In either case, my observations tell me the rewards are the similar:


  • Profound connections with the community that emerge from:

    • Productive relationships with parents and families that are responsive and supportive of individual teachers and/or the school.
    • A sense of respect from the families, such that the teacher becomes a trusted member of the community whose counsel is sought on matters beyond classroom issues.
    • Entrée into a culturally rich community whose traditions and resources are a source of personal, professional and often curricular enrichment.
  • A sense of professional accomplishment that stems from:

    • Students who respond to a genuine sense of caring and high expectations for performance.
    • Students who persist and even thrive against stunning odds due to the teacher’s attention and the support of a caring classroom and/or school community (as well as their own personal motivation and drive).
    • Supporting students to take seek out and take advantage of opportunities.

In terms of what these “long term” teachers learn that can be put to the benefit of their students, I think it boils down to this - these teachers, whose own political commitments steered them to these schools, also have cultural and sociological knowledge that integrates with their professional/technical and subject matter knowledge so that they are well-equipped to teach the students sitting in front of them. Teachers without these resources often try to teach an idealized notion of “student” or the students they wish they had or even the students they think they themselves were! These “long term” teachers are realists - they understand the challenges but they also understand how to overcome them and are willing to do the intellectual and emotional work necessary.


Responses From Readers

Jay F.:

I have been a teacher at the same school for 14 years now, my entire teaching career. This school is not the most prestigious in the community nor does it have the easiest kids from our community. I have suffered through bad principals and a lot of turnover through the years. So the question why do I stay is a very valid and applicable one for me, but it is a very simple answer, because these are my kids and this is my school. I feel a very strong sense of ownership in this building and the families I work with. I have developed a very strong relationship with many families and have had the pleasure of teaching multiple kids from the same family, this is their kids home and I am someone they can rely on to be here year after year. The feeling of being part of this community has a strong pull on me and even when the political side of education gets as bad as it can be, it still doesn’t outweigh the sense of belonging. I hope that I pass that feeling of belonging to the kids that I work with so that they feel as much a part of this school as I do.

Dr. Laura Morris:

Interestingly enough, I researched this for my dissertation in 2007.

They stay because of the children and the connectedness they feel with other teachers. They also possess extreme quantities of joy, passion and tenacity.

The teachers who choose to stay in high-challenge, urban schools are completely committed to their children. They believe that it is their duty to make sure the children in their schools learn. When they face obstacles, they dig in and move forward knowing that what they are doing is what is best for the children. Their networks inside and outside of schools are vast and reliable. They can get stuff, any stuff, all of the stuff they need to make a school day work for themselves and their children.

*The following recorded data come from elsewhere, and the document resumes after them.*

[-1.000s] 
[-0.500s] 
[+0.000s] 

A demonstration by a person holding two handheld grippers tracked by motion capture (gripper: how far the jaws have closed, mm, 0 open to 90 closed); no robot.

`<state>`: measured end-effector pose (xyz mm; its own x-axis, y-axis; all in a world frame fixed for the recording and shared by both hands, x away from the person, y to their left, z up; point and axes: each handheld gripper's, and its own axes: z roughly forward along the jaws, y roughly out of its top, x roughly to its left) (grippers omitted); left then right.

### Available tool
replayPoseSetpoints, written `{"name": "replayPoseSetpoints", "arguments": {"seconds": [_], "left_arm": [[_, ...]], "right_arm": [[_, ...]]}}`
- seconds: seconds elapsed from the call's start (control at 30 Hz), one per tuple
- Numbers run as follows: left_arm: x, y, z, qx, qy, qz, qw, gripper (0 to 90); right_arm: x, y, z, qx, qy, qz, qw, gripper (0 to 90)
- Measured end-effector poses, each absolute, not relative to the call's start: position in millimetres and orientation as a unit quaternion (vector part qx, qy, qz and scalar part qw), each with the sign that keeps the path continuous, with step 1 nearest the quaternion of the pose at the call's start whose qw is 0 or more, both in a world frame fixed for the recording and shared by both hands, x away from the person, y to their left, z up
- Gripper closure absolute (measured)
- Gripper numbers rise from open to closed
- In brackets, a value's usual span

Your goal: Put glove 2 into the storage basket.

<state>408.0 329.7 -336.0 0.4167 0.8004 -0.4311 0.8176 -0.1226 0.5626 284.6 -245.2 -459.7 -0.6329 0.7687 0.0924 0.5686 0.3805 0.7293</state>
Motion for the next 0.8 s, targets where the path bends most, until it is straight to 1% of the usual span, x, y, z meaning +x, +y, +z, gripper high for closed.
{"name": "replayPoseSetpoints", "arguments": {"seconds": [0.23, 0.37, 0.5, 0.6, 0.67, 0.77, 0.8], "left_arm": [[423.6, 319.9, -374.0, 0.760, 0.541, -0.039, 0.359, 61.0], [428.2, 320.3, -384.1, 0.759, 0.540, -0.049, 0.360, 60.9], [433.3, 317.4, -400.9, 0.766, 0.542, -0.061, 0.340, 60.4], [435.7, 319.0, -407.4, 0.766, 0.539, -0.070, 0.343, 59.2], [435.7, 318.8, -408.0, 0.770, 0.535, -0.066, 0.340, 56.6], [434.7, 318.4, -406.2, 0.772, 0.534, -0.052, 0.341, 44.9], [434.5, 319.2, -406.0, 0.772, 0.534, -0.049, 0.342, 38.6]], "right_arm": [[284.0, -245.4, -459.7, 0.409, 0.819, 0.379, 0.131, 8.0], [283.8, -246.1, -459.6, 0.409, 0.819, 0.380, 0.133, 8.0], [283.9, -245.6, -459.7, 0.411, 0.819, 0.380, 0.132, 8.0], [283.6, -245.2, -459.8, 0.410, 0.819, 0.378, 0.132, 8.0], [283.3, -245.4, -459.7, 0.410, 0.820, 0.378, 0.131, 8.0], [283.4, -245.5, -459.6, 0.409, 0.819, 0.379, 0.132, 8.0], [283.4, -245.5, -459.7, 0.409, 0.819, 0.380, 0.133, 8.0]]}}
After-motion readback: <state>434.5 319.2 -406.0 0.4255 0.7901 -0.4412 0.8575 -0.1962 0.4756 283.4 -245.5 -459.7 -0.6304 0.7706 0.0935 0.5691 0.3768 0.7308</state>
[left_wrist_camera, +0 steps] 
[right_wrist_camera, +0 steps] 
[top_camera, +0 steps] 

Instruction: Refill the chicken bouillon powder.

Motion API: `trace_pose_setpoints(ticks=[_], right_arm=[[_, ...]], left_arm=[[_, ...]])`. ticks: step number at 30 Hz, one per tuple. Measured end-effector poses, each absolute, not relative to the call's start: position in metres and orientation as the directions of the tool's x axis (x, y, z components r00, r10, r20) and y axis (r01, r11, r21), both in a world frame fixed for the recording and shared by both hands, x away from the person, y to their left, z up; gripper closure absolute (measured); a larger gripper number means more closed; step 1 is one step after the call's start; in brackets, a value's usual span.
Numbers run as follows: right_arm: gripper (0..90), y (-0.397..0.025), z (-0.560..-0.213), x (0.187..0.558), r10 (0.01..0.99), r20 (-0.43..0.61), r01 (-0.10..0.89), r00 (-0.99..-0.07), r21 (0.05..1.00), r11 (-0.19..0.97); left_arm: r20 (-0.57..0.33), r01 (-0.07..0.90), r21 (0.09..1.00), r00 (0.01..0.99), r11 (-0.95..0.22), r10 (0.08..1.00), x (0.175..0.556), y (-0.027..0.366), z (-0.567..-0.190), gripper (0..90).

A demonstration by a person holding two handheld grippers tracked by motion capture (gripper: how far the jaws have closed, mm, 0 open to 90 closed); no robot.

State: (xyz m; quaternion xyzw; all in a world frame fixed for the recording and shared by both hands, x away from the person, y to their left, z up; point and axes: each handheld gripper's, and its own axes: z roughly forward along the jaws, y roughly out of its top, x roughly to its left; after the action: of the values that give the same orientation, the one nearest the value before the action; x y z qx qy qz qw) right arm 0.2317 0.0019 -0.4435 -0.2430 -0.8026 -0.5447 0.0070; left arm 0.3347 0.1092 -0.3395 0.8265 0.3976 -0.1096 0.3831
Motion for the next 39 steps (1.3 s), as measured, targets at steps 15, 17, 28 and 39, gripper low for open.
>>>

These teachers never give up, they never give in and they always find the most joyous things in every single day they come to school.

As a Principal in one of these kind of schools, I feel proud every single day of my teachers who choose to be with our children.

Our teachers have the joy, the passion and the tenacity that it takes to teach in a high-challenge, urban school - our children will live better lives as a result.

Thanks to Kathleen, William, Cathie, Kevin, Jacqueline and Pia, and to readers, for their contributions!